Key words: amyotrophic lateral sclerosis; continuing education; body composition


Pacientes neurológicos com esclerose lateral amiotrófica frequentemente evoluem com piora do estado nutricional. O objetivo desse estudo foi comparar o estado nutricional e a ingestão alimentar depois da orientação nutricional em pacientes com ELA. Variáveis clínicas,antropométricas e funcionais foram analisadas. 53 pacientes foram avaliados na fase inicial da doença. A pontuação média da escala de funcionalidade foi de 33 pontos. Inicialmente apenas 3,8% foram classificados como baixo peso. Após três meses, 50% apresentaram variação significativa nas medidas antropométricas relacionadas com reservas de massa muscular e gordura corporal, sem associação com variáveis clínicas. Após orientação nutricional, houve um aumento na ingestão de alimentos de todos os grupos com relevância para o grupo de lacticínios (p <0,05). A mudança do estado nutricional ocorre precocemente em pacientes com ELA, mesmo naqueles anteriormente eutróficos ou sobrepeso. Houve um aumento na ingestão de alimentos após orientação nutricional de acordo com o guia alimentar adaptado da população brasileira.
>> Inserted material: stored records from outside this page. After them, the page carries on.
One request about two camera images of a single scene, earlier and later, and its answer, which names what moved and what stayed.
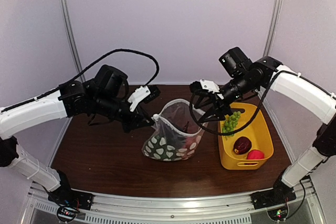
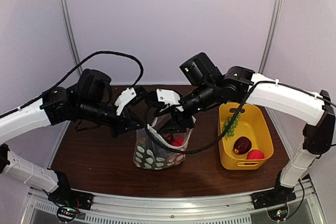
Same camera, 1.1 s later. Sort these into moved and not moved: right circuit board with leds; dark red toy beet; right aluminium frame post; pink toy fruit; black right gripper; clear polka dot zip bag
Moved: black right gripper; clear polka dot zip bag
Not moved: dark red toy beet; pink toy fruit; right aluminium frame post; right circuit board with leds
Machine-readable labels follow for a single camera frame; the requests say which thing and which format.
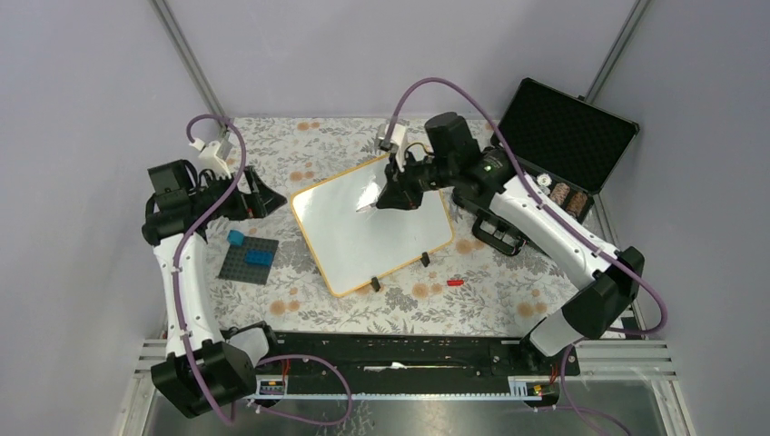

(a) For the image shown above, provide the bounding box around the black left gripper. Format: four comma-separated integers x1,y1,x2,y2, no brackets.
190,164,285,220

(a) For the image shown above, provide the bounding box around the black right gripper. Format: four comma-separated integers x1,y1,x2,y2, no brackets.
377,147,458,211

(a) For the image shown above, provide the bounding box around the white red whiteboard marker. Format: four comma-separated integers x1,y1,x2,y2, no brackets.
356,203,377,213

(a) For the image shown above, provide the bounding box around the yellow framed whiteboard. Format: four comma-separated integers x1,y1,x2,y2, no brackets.
290,156,454,297

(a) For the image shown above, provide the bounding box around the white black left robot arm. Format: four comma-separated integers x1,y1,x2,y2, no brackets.
142,160,286,418

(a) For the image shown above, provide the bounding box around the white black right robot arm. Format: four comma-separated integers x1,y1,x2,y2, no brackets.
373,112,645,374

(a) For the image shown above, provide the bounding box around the loose blue lego brick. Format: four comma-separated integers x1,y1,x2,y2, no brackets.
227,230,245,246

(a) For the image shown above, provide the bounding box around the grey blue lego plate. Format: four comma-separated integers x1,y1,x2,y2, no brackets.
217,236,279,285

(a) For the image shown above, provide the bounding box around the black poker chip case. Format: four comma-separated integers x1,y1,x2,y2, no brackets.
452,77,641,258

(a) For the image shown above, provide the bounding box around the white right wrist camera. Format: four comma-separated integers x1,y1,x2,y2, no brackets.
374,123,408,172

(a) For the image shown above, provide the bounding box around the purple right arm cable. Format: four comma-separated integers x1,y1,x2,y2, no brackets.
384,76,669,436

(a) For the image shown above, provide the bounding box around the aluminium frame rail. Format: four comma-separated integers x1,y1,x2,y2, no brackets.
148,0,226,116

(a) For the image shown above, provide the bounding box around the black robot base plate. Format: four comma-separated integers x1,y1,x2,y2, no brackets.
257,332,580,384

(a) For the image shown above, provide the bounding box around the grey slotted cable duct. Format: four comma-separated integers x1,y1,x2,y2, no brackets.
250,373,560,403

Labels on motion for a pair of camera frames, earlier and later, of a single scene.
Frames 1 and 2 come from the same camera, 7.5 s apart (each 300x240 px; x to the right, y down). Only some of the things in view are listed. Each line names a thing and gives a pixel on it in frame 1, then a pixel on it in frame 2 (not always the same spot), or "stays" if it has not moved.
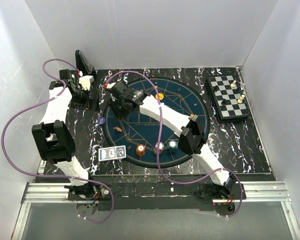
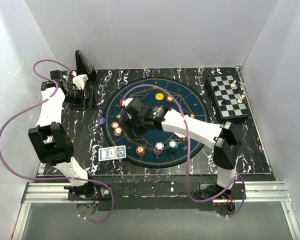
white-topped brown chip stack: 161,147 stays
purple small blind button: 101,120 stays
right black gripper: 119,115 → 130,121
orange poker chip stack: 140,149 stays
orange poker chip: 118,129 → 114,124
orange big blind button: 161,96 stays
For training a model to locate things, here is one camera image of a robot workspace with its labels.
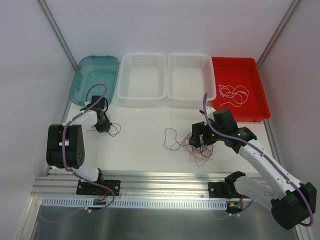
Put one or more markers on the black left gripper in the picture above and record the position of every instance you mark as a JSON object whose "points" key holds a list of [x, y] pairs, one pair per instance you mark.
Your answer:
{"points": [[103, 124]]}

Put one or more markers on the aluminium rail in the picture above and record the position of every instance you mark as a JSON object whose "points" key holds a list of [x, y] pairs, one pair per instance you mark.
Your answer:
{"points": [[133, 184]]}

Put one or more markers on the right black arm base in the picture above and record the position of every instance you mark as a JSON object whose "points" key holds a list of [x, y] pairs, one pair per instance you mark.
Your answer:
{"points": [[226, 189]]}

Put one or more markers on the teal transparent plastic bin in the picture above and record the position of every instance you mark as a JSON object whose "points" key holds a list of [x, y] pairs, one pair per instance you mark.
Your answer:
{"points": [[94, 76]]}

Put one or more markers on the white perforated basket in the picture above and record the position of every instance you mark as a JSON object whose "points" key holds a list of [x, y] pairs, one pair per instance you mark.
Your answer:
{"points": [[142, 77], [189, 77]]}

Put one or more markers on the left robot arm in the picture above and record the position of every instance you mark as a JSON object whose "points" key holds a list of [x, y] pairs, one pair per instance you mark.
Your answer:
{"points": [[65, 142]]}

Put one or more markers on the white perforated basket left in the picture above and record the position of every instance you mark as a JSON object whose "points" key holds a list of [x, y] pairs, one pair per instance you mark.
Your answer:
{"points": [[142, 77]]}

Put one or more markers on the white perforated basket right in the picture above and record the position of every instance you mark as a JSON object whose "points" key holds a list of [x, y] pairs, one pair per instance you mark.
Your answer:
{"points": [[189, 77]]}

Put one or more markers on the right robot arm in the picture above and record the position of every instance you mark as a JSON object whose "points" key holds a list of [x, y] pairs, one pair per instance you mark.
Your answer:
{"points": [[290, 201]]}

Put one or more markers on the red plastic tray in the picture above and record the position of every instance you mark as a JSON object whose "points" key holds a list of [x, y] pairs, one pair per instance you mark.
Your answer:
{"points": [[239, 88]]}

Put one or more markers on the white slotted cable duct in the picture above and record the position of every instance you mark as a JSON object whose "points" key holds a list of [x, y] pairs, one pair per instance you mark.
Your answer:
{"points": [[219, 205]]}

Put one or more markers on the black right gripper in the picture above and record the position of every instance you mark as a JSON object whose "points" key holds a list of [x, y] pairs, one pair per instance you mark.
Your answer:
{"points": [[197, 135]]}

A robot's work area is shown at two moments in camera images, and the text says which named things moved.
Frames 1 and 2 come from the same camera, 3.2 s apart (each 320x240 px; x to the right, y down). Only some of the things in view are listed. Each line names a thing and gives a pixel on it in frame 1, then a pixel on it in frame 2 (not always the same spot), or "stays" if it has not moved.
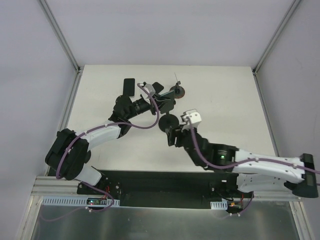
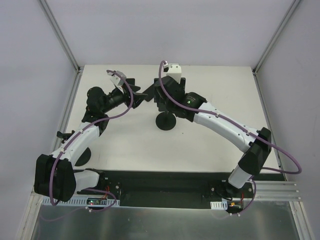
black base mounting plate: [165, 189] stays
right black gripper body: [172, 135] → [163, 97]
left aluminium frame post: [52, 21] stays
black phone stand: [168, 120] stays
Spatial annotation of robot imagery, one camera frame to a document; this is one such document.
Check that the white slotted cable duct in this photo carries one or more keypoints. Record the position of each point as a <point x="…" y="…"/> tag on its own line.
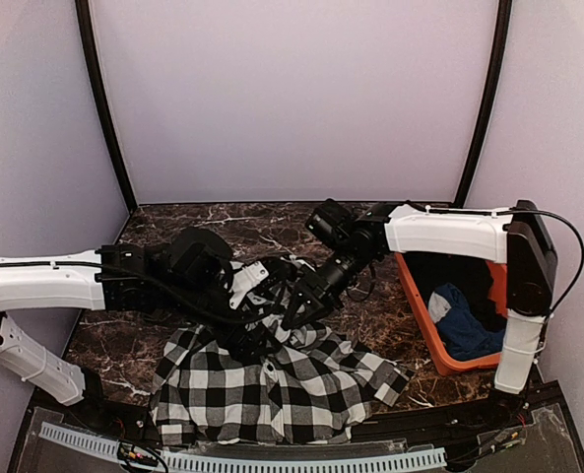
<point x="127" y="454"/>

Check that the blue garment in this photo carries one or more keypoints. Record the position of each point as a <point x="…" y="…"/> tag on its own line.
<point x="463" y="337"/>

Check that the black white plaid shirt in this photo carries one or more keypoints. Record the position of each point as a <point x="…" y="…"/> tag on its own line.
<point x="313" y="390"/>

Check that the black frame post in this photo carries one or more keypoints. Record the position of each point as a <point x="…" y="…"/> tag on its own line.
<point x="89" y="46"/>
<point x="495" y="62"/>

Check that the black front rail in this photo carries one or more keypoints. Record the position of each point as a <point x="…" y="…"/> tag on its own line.
<point x="292" y="415"/>

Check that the left black frame post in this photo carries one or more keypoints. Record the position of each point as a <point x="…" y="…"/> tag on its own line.
<point x="89" y="46"/>

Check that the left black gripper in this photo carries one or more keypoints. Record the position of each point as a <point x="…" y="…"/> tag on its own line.
<point x="242" y="350"/>

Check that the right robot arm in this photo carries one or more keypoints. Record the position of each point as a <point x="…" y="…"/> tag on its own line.
<point x="515" y="237"/>

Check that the orange plastic basket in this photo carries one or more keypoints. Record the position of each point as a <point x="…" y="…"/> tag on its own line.
<point x="443" y="362"/>

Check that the black garment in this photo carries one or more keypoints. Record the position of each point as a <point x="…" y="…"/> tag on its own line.
<point x="471" y="276"/>

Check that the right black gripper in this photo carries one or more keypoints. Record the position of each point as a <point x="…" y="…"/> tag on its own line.
<point x="318" y="291"/>

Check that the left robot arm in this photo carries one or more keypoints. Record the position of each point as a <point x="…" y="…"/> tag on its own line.
<point x="195" y="274"/>

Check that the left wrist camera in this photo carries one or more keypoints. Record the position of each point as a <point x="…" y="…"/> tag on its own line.
<point x="245" y="278"/>

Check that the right black frame post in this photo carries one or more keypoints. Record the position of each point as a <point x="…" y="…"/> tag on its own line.
<point x="495" y="62"/>

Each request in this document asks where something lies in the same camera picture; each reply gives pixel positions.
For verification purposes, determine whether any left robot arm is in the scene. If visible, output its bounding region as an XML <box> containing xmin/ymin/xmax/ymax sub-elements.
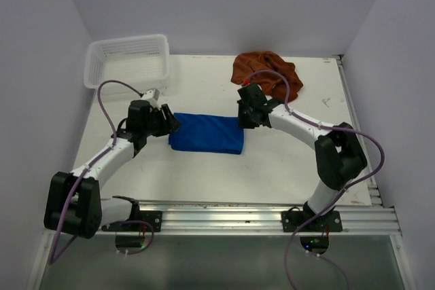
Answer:
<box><xmin>43</xmin><ymin>100</ymin><xmax>181</xmax><ymax>239</ymax></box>

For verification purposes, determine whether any white plastic basket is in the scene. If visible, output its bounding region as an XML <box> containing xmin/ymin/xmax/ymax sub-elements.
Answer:
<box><xmin>84</xmin><ymin>34</ymin><xmax>171</xmax><ymax>92</ymax></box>

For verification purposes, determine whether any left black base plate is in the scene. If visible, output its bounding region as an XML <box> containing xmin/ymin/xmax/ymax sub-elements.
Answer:
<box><xmin>101</xmin><ymin>211</ymin><xmax>162</xmax><ymax>232</ymax></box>

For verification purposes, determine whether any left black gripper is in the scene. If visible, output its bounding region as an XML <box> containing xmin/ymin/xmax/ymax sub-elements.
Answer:
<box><xmin>142</xmin><ymin>103</ymin><xmax>181</xmax><ymax>137</ymax></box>

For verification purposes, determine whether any brown towel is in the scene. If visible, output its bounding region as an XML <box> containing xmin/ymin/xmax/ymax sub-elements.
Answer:
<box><xmin>230</xmin><ymin>51</ymin><xmax>303</xmax><ymax>102</ymax></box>

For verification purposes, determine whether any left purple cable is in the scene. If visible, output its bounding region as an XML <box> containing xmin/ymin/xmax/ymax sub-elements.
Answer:
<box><xmin>49</xmin><ymin>79</ymin><xmax>143</xmax><ymax>266</ymax></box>

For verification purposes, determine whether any aluminium mounting rail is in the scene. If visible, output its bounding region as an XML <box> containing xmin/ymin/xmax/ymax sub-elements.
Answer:
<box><xmin>139</xmin><ymin>201</ymin><xmax>401</xmax><ymax>236</ymax></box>

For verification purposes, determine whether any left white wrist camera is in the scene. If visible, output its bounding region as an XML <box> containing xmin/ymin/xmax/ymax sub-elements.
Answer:
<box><xmin>140</xmin><ymin>88</ymin><xmax>160</xmax><ymax>107</ymax></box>

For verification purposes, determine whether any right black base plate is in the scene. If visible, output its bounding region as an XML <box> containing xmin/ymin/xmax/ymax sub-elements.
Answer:
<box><xmin>281</xmin><ymin>206</ymin><xmax>343</xmax><ymax>233</ymax></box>

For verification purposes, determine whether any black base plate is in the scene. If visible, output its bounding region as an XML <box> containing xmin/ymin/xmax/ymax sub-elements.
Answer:
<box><xmin>281</xmin><ymin>206</ymin><xmax>343</xmax><ymax>233</ymax></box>
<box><xmin>101</xmin><ymin>211</ymin><xmax>162</xmax><ymax>232</ymax></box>

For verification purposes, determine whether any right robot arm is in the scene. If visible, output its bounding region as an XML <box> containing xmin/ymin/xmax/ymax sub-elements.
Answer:
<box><xmin>237</xmin><ymin>84</ymin><xmax>367</xmax><ymax>231</ymax></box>

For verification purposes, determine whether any blue towel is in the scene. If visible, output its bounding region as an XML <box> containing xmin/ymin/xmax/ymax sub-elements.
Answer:
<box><xmin>169</xmin><ymin>113</ymin><xmax>245</xmax><ymax>155</ymax></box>

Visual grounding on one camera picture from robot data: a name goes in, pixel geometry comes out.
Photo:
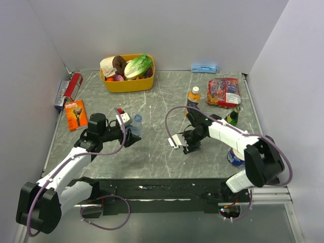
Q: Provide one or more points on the white blue can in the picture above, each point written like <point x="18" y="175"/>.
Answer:
<point x="235" y="158"/>

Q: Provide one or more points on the white bottle cap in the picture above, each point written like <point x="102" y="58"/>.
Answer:
<point x="195" y="90"/>

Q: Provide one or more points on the plush cabbage toy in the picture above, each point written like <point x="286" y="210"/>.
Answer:
<point x="138" y="66"/>

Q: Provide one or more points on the red box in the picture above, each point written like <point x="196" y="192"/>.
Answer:
<point x="73" y="87"/>

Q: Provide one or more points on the small dark jar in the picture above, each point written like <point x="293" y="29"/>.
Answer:
<point x="232" y="117"/>

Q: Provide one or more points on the orange drink bottle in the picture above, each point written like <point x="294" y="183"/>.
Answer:
<point x="193" y="99"/>

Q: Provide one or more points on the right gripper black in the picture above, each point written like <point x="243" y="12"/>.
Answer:
<point x="191" y="148"/>

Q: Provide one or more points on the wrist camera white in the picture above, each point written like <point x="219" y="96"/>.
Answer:
<point x="123" y="117"/>
<point x="177" y="141"/>

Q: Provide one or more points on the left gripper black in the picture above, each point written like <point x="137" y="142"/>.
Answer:
<point x="130" y="138"/>

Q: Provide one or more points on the red snack bag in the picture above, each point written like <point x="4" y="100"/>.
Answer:
<point x="223" y="92"/>

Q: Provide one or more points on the aluminium frame rail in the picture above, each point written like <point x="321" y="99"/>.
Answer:
<point x="270" y="195"/>

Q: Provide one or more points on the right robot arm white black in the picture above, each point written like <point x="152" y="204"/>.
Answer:
<point x="263" y="162"/>

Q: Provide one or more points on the brown beige plush toy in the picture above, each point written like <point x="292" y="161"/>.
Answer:
<point x="113" y="66"/>

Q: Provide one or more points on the orange razor box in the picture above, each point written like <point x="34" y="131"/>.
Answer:
<point x="76" y="115"/>

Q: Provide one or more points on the blue tissue pack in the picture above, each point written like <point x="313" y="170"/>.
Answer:
<point x="204" y="69"/>

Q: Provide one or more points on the clear blue water bottle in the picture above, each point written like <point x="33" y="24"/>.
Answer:
<point x="136" y="125"/>

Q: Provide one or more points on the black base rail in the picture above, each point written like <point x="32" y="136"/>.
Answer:
<point x="117" y="196"/>

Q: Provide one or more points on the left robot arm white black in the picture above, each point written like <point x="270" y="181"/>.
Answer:
<point x="42" y="204"/>

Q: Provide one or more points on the yellow plastic basket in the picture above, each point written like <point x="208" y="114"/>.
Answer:
<point x="120" y="84"/>

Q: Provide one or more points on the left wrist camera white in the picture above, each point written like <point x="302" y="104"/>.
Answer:
<point x="123" y="117"/>

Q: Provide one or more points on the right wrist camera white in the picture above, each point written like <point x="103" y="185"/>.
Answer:
<point x="177" y="141"/>

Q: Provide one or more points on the purple grey box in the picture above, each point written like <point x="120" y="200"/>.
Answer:
<point x="60" y="99"/>

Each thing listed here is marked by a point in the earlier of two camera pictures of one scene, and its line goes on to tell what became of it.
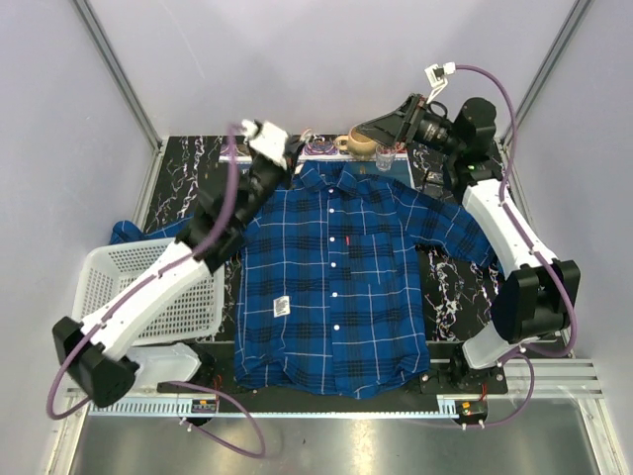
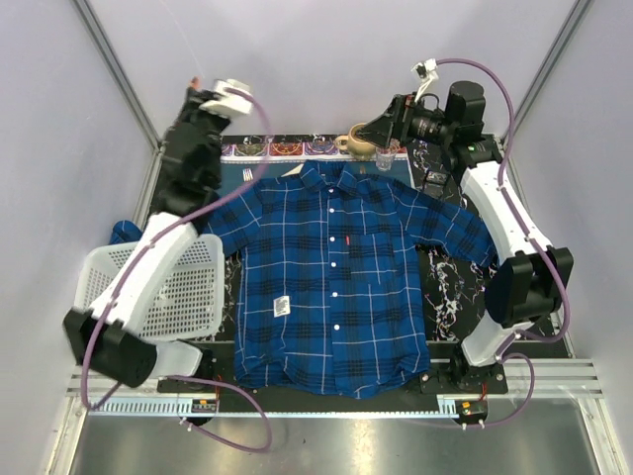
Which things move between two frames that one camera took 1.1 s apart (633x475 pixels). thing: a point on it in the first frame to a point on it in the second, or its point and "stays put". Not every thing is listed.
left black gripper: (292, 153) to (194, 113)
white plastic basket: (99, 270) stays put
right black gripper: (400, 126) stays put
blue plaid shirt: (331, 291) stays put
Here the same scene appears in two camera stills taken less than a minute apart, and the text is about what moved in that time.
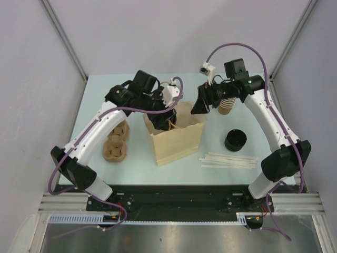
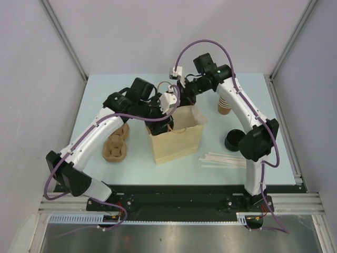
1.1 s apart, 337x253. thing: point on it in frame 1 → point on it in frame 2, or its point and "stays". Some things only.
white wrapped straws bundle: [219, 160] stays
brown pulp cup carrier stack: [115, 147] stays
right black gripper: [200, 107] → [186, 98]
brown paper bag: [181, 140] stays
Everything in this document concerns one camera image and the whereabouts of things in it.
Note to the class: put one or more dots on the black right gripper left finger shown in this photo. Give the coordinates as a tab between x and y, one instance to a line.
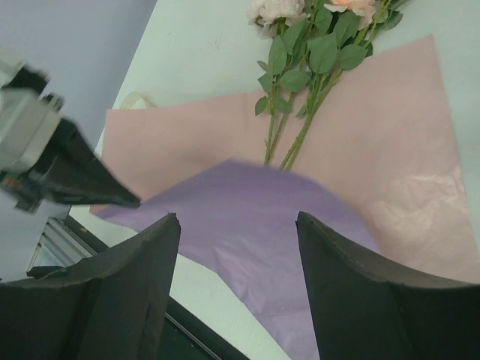
108	306

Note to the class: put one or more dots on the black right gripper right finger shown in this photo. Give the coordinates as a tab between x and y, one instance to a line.
365	306

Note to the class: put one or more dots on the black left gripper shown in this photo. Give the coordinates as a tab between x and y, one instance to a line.
68	173

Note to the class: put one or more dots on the cream printed ribbon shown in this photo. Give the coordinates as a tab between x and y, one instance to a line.
137	98

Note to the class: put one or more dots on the purple wrapping paper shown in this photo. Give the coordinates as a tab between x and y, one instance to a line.
239	220

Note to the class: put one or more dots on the pink wrapping paper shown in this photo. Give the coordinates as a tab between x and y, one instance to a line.
382	141

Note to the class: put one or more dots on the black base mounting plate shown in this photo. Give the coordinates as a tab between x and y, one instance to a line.
184	336

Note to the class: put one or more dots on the pink flower bouquet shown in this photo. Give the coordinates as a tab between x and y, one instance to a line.
313	43

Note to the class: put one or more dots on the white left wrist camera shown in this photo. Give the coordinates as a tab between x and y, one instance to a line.
28	119

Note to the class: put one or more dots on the aluminium front frame rail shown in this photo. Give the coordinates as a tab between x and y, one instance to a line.
59	246

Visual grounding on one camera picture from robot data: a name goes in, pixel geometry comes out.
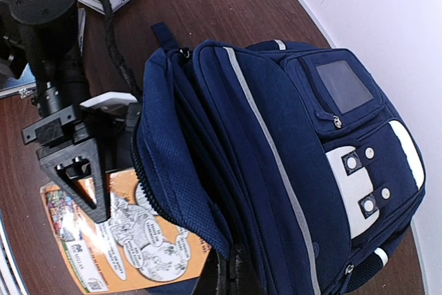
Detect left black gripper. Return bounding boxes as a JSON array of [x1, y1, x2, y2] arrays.
[[22, 102, 142, 223]]

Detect navy blue student backpack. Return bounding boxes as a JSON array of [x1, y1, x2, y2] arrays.
[[131, 23, 425, 294]]

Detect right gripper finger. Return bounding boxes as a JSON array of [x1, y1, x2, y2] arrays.
[[198, 245, 256, 295]]

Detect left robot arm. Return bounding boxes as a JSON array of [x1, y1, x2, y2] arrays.
[[1, 0, 142, 223]]

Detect orange comic paperback book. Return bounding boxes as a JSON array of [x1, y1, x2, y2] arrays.
[[40, 169, 211, 294]]

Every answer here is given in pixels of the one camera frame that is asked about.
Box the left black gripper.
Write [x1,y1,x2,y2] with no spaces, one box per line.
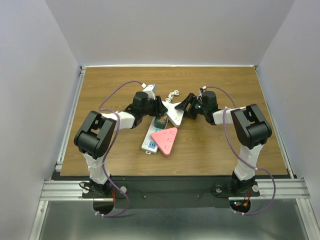
[140,96,168,118]

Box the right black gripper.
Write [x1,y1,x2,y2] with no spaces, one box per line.
[175,92,208,119]

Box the dark green cube adapter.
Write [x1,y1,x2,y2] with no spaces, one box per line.
[153,115,168,130]

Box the white triangular power socket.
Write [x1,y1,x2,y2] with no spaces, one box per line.
[162,101,184,128]

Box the pink triangular power socket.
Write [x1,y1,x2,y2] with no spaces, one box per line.
[151,127,178,157]

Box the white colourful power strip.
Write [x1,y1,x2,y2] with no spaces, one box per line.
[141,117,161,155]

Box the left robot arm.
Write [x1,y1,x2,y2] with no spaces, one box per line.
[74,91,168,197]

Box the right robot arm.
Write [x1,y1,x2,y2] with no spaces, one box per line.
[175,90,272,195]

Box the white coiled strip cord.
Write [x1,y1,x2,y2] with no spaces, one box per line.
[164,90,181,103]

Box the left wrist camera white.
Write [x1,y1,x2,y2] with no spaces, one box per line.
[141,83,157,100]

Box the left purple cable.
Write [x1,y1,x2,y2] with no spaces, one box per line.
[94,80,147,219]

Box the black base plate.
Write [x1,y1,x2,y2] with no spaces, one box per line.
[79,175,260,214]

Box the back aluminium rail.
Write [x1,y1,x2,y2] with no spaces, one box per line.
[80,64,258,69]
Palavras-Chave: esclerose lateral amiotrófica; educação continuada; composição corporal

Amyotrophic lateral sclerosis (ALS) is the most common form of motor neuron disease (MND), characterized by selective loss of motor neurons in the spinal cord, brainstem and motor cortex. Symptoms include atrophy, weakness and muscle fatigue, fasciculation, dysarthria, dysphagia, sialorrhea and emotional lability1, 2.

Muscle atrophy may mask the increased metabolic demand characteristic of progressive diseases. The energy being channeled to maintain pulmonary ventilation, justifies the increase in resting energy expenditure in these patients. In recent times, the nutritional demand in ALS gained such proportions that studies sought to identify it as predictive factor, emphasizing the importance of nutritional intervention in disease treatment3, 4.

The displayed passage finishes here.